:: Record extracts ::
<<<<

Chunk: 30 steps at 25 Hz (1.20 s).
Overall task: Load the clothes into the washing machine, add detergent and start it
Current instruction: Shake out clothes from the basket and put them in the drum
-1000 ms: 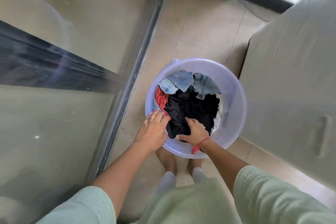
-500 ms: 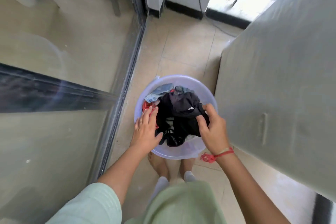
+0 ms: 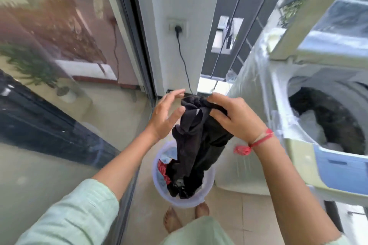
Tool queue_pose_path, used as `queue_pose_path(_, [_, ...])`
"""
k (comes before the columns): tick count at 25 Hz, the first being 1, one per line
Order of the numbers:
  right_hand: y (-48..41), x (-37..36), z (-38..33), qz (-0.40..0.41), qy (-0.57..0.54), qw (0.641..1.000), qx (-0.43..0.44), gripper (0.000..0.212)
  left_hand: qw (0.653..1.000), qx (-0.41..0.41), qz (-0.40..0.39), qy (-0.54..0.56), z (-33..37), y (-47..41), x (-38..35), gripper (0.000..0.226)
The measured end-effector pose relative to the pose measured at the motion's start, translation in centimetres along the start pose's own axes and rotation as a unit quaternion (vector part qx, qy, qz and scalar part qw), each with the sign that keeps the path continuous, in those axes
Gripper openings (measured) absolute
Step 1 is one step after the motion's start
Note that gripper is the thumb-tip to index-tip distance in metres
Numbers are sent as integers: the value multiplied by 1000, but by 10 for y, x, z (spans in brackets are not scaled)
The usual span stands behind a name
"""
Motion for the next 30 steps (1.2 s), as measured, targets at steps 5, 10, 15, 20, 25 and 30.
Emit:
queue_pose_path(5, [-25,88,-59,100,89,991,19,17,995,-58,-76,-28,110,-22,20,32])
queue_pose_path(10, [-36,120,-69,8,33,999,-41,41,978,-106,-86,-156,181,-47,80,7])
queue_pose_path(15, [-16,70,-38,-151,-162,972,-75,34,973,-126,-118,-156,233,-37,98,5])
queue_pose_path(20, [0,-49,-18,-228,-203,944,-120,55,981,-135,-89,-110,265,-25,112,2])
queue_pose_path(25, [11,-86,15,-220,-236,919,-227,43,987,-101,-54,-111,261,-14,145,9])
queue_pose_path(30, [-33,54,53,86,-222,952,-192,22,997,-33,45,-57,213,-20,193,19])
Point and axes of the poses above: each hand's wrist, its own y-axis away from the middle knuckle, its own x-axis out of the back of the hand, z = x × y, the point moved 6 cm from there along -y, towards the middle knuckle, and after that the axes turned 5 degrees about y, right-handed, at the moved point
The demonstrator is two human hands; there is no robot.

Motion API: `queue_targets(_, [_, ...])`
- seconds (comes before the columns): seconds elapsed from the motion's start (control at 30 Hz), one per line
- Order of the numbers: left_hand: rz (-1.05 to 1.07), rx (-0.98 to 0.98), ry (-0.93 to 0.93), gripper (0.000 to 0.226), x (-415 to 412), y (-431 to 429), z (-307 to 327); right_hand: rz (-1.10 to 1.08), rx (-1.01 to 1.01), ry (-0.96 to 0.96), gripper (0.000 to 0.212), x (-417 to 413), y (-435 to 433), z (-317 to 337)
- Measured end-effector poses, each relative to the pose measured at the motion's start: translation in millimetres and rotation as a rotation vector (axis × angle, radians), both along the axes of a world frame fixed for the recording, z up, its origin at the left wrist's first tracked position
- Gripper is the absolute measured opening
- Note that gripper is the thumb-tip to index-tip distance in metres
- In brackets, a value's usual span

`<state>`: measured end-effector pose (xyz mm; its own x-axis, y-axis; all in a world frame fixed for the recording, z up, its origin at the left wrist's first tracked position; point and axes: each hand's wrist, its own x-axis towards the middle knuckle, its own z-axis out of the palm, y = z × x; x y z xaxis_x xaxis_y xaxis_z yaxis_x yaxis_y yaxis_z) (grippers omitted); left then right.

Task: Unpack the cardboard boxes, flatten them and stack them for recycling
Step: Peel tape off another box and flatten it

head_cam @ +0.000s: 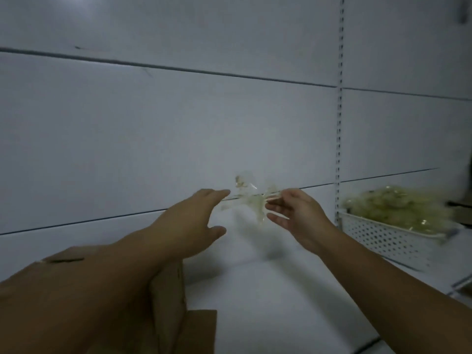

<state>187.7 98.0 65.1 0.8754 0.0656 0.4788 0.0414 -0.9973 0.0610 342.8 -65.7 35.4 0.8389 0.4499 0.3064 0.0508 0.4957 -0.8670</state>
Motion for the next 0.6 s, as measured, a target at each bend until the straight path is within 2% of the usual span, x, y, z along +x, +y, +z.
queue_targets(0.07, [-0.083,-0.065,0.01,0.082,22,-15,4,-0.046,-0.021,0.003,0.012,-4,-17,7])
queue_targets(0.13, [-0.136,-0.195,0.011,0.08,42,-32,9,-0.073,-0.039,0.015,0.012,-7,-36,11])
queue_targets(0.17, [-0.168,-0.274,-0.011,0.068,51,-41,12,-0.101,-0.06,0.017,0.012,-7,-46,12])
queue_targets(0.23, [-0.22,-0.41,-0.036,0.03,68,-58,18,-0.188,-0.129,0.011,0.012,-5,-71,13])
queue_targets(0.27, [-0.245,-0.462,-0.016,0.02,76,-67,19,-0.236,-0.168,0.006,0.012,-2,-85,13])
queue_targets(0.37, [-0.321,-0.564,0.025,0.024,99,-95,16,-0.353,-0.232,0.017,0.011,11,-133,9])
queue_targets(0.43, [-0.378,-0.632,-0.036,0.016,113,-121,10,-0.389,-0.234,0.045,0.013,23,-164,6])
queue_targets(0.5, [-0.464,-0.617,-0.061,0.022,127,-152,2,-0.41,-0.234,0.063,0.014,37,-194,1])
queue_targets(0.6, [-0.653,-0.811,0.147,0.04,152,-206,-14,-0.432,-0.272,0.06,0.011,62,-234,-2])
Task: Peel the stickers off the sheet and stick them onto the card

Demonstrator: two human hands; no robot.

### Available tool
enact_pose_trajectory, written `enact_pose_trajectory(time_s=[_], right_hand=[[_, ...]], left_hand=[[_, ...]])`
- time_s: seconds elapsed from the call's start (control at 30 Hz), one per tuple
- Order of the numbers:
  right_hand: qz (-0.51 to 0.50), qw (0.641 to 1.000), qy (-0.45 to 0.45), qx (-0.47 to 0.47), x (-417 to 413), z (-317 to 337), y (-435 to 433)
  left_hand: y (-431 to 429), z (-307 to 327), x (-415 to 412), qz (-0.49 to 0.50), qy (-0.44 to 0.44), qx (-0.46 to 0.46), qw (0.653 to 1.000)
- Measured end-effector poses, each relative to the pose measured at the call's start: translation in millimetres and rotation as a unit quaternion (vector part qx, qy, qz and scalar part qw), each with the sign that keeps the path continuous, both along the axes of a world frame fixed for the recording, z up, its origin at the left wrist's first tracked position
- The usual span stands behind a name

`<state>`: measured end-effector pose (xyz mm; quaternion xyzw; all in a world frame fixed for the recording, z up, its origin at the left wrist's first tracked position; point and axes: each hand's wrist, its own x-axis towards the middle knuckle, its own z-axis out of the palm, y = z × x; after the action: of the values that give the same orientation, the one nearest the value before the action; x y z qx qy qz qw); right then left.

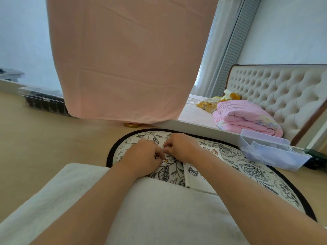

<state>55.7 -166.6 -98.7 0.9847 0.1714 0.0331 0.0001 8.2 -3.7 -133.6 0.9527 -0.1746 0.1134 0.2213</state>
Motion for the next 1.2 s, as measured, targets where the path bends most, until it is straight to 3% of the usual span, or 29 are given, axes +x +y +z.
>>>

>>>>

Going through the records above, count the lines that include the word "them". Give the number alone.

3